[Items from a data source]
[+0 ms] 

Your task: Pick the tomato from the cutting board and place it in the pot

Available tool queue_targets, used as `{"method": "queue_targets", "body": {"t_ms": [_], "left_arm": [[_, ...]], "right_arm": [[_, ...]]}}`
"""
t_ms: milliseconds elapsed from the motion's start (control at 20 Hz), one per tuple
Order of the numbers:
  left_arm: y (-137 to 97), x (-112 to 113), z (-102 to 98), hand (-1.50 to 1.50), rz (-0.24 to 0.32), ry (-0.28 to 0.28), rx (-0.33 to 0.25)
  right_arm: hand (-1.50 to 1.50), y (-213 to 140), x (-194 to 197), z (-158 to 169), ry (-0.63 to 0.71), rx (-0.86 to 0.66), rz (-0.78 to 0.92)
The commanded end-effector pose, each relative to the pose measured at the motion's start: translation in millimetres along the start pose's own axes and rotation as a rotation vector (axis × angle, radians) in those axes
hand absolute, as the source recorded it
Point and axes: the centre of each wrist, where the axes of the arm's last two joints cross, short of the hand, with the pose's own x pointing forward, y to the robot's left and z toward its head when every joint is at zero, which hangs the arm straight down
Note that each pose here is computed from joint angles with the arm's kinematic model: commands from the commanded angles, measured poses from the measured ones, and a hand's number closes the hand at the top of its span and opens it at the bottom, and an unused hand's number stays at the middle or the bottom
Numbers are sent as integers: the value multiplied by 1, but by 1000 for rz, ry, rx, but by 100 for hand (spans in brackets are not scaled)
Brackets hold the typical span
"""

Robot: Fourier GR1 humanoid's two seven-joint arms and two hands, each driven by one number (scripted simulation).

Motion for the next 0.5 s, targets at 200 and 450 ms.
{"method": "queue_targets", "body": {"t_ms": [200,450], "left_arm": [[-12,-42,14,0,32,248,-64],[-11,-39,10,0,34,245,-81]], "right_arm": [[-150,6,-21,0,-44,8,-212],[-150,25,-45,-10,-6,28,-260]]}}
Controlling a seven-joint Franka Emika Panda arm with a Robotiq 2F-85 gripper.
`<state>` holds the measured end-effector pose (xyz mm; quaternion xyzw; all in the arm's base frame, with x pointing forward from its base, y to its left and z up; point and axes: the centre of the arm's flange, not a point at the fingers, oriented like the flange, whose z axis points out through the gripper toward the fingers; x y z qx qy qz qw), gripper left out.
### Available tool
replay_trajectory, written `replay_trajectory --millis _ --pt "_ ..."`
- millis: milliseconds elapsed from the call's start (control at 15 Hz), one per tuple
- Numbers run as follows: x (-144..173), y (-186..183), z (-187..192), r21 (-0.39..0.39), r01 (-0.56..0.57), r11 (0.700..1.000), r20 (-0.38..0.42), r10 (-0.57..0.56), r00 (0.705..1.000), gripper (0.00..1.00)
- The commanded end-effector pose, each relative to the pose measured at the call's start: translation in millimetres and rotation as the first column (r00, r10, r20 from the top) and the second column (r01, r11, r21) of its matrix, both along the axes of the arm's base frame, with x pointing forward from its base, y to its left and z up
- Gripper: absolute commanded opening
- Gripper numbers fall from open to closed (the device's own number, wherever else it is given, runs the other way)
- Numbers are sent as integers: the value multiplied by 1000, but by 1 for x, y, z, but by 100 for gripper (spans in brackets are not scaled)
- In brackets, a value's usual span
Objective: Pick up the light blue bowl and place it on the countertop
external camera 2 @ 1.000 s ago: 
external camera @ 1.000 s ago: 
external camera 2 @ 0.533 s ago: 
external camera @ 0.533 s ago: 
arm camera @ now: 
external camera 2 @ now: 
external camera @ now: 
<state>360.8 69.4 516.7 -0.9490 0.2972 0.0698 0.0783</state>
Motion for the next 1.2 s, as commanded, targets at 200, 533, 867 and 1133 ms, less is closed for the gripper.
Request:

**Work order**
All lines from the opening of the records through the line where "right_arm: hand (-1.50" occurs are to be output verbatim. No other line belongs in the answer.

**Exercise response**
[+0 ms] 

Your task: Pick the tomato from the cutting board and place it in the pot

Available tool queue_targets, used as `{"method": "queue_targets", "body": {"t_ms": [_], "left_arm": [[_, ...]], "right_arm": [[_, ...]]}}`
"""
t_ms: milliseconds elapsed from the motion's start (control at 20 Hz), one per tuple
Order of the numbers:
  left_arm: y (-137 to 97), x (-112 to 113), z (-102 to 98), hand (-1.50 to 1.50), rz (-0.24 to 0.32), ry (-0.28 to 0.28), rx (-0.33 to 0.25)
  right_arm: hand (-1.50 to 1.50), y (-213 to 140), x (-194 to 197), z (-158 to 169), ry (-0.63 to 0.71), rx (-0.86 to 0.66), rz (-0.78 to 0.92)

Nothing more is needed to finish the exercise.